【腹が減っては戦はできぬ】
《 使徒の働き 27章23-34節 》
パウロたち一行の乗った船は、クレタ島の南でユーラクロンという暴風に出会い、14日間も海を漂流しました。
漂流中の不安と船が沈没するかもしれないという恐怖は、どれほどのものであったか想像もつきません。
当時の船は、もちろんエンジンなどありません。方向を変える舵が船屋に備えつけられ、甲板にマストが1本立てられているだけ。
ほとんど風に吹き流されて進む程度の乗り物で、暴風や突風の時は、ほぼ漂流しているようなものでした。
長く続く暴風に、船に乗り合わせた人々は死をも覚悟したことでしょう。
でもパウロには、「ここで死ぬはずがない」という確信がありました。
彼がローマへ行って皇帝に十字架の福音を語るのは、神の〝みこころ〟であり、ご計画だったからです。

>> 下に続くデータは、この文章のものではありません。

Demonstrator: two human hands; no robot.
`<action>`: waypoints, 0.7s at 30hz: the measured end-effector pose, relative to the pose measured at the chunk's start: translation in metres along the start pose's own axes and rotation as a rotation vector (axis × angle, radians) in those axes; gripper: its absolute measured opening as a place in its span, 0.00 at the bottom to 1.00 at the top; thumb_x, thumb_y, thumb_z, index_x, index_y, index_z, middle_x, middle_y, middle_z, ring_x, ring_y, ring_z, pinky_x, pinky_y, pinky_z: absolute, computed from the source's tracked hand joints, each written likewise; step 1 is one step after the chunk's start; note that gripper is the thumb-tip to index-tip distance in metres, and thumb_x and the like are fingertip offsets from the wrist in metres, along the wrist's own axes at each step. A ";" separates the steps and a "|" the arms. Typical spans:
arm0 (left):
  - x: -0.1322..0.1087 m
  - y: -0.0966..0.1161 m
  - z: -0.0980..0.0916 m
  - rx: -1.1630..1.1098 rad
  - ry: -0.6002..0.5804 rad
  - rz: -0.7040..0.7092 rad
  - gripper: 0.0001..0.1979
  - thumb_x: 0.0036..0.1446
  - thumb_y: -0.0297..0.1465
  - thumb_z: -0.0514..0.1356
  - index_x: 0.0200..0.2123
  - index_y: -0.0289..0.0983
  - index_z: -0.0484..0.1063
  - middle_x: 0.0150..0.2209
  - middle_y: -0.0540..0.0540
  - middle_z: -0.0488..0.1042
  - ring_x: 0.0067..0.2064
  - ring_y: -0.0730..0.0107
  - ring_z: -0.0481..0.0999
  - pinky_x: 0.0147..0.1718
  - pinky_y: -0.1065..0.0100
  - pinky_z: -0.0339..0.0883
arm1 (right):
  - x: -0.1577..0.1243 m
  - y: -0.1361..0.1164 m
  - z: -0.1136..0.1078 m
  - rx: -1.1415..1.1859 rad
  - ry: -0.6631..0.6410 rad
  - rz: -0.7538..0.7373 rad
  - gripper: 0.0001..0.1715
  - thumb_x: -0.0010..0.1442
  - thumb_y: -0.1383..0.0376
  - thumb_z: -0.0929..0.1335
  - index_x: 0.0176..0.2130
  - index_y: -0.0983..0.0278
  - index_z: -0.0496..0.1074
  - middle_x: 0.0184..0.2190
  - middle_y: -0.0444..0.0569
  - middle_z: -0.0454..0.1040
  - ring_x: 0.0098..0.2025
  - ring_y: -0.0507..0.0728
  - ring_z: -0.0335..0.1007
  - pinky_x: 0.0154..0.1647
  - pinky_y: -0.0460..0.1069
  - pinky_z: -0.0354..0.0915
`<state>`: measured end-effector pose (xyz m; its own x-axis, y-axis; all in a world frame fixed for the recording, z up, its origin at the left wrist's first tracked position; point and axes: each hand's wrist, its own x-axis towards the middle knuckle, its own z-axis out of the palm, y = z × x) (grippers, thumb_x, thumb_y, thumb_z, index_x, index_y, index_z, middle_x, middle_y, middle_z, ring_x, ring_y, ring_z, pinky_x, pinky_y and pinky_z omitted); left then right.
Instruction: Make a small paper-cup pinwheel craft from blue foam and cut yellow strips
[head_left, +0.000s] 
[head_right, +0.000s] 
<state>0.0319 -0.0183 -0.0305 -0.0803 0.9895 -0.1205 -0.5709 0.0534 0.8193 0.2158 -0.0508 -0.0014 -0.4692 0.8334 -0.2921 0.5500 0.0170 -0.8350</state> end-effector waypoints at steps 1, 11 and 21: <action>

そのためパウロは安全にローマへたどり着くという確信がありました。
漂流から14日目の夜、水夫たちは船が陸に近寄っていることを悟り、座礁と沈没を恐れて船を捨てて逃げ出そうと考えます。
このことをいち早く察知したパウロは、百人隊長に「水夫が船を離れたら沈没する」と進言します。

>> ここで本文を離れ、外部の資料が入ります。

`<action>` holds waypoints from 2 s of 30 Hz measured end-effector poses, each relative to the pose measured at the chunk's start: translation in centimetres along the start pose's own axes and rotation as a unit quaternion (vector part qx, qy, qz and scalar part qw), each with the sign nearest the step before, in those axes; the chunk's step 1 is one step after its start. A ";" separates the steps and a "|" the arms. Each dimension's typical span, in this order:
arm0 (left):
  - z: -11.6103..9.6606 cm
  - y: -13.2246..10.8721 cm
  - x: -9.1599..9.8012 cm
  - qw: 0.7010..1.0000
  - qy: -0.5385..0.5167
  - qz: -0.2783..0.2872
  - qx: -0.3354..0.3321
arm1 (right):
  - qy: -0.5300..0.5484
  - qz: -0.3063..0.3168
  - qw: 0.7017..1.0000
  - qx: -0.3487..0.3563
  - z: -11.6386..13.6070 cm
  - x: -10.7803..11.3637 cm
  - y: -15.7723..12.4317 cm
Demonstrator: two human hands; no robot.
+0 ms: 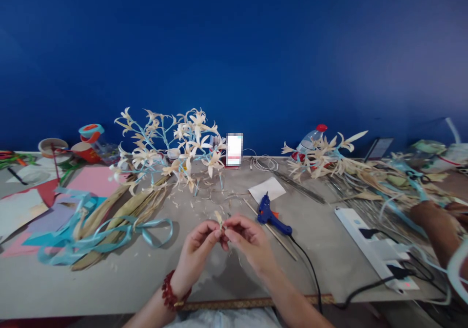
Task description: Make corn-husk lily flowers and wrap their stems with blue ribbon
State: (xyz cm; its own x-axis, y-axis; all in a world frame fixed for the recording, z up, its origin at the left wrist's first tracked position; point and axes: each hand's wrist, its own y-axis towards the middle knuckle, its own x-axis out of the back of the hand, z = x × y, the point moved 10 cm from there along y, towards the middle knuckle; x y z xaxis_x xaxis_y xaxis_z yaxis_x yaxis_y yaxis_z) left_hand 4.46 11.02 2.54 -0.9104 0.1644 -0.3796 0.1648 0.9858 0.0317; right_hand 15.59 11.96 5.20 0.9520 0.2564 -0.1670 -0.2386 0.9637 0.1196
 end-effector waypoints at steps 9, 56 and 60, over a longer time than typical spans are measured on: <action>1.4 -0.2 4.2 0.997 0.040 -0.070 -0.009 | -0.344 -0.054 0.937 0.022 -0.7 7.4 0.1; 1.2 0.0 0.8 0.998 -0.030 -0.024 0.057 | -0.343 -0.049 0.929 0.130 3.1 5.5 -5.9; 1.0 -0.2 0.6 0.998 -0.034 -0.020 0.055 | -0.405 -0.029 0.894 0.191 4.7 4.1 -5.8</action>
State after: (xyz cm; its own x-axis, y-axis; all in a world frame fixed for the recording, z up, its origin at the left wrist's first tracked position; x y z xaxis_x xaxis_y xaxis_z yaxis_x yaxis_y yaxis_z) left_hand 4.26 10.94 1.41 -0.8895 0.1184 -0.4412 0.1726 0.9813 -0.0846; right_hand 21.77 7.09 8.38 0.8236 -0.0796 0.5616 -0.2497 0.8381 0.4850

これを聞いて百人隊長は、兵士に救命ボートをつなぐ綱を断ち切らせて、全員を船にとどまらせました。
そしてパウロは、船にいた全員に食事をとることを進めます。
パウロはこの時、信仰によって神が必ず守ってくださることを信じ、冷静に行動しました。
しかしパウロだけでなく、みなが一丸となって神の助けを求める必要がありました。
人々のなすべき努力が必要なのです。それは乗り合わせた276人全員が冷静になることでした。
腹が減っては戦はできぬ。
食事をし、冷静になって、生きるために目の前の現実に対応することが大切なのです。